The datasets are too big to track via git. You will need to download them here: Google Drive Link to Original DataSet. Once they are downloaded and unarchived you will have recieved two files:
- queries.txt
- records.txt
Please move these files into ./data
. The app will do the rest.
The application hosts a suite of tests and linters on the core parts of the application and a single end to end test to ensure output is to specification. You can run these tests from the terminal via $ npm run test
.
Once you have performed all of the above you will be able to start the application. $ node .
from project root is what you need here. You should see a progressive output as each query is processed similar to this:
1 of 15 completed.
2 of 15 completed.
3 of 15 completed.
4 of 15 completed.
5 of 15 completed.
Once complete you will be given a path to the output.txt where you will find your results stored.
The application is broken down into smaller modules seperated by concern. This makes it easier to test and easier to read. Below is a description of each one.
This module is concerned with process order. Streams are ASync so boot needs to make sure the data is flowing in the right direction.
This is a collection of pure functions that are used in the application.
This is a collection of object constructors that are used to ensure that any specific object is constructed by a specific process. This ensures better continuity and easier maintainence.
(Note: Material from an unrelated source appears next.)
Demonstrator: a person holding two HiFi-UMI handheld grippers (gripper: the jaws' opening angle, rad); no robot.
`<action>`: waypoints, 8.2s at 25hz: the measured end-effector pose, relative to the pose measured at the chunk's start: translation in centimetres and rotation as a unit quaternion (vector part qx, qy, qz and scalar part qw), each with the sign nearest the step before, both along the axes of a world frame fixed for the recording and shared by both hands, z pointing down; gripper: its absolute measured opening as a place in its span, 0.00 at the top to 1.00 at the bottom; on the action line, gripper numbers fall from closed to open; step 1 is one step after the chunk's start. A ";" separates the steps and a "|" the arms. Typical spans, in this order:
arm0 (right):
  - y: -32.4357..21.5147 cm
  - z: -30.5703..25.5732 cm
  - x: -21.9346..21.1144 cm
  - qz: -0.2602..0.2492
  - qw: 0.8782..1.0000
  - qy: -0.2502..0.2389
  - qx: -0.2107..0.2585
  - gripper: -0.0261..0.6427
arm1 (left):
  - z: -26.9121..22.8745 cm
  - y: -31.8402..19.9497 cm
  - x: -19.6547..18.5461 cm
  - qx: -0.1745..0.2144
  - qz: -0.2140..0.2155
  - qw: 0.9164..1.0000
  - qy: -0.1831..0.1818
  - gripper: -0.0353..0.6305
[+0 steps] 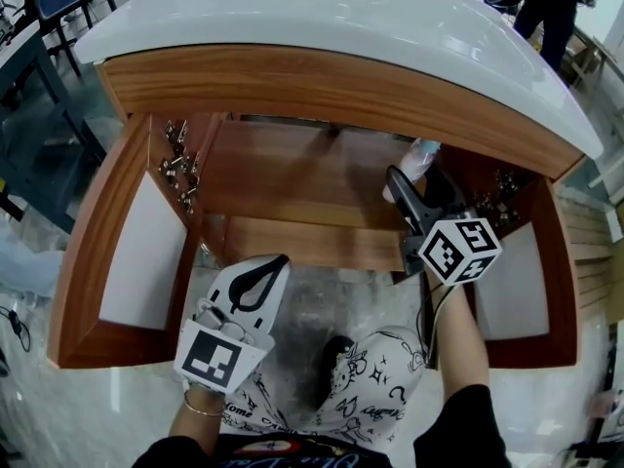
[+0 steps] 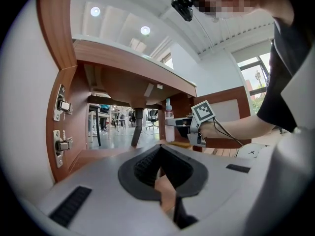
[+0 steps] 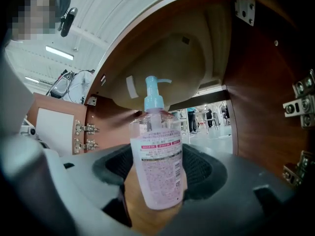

This describes and constructs a global level store and its methods that the app can tap into.
The data is too big to be read in synchronously. This module constructs streams that process the test files into arrays and dumps them into the store.
The writer will read the processed data living in the store and format/write them onto a txt ascii file.
The priocess module is resposible for all the logic of the dictionary and its counts.
-
On hindsight I would have liked to have used typescript for this. Its strong typing, use of es6, interfaces and testing make it ideal for this kind of application.
-
I would have liked the store to have been inside its own instance instead of sitting in global. I generally hate using global but I didnt have enough time to impliment.
-
Reactive programming (RXJS) would have been great here due to use of streams. I would have liked to have processed the data during the initial stream into global.store. This would speed things up drastically. Instead the files are streamed into arrays and then looped through. I didnt have enough time to impliment.
-
RAMDA is a functional programming library for javascript. Its implimented heavily throughout the application as its generally alot faster than native alternatives.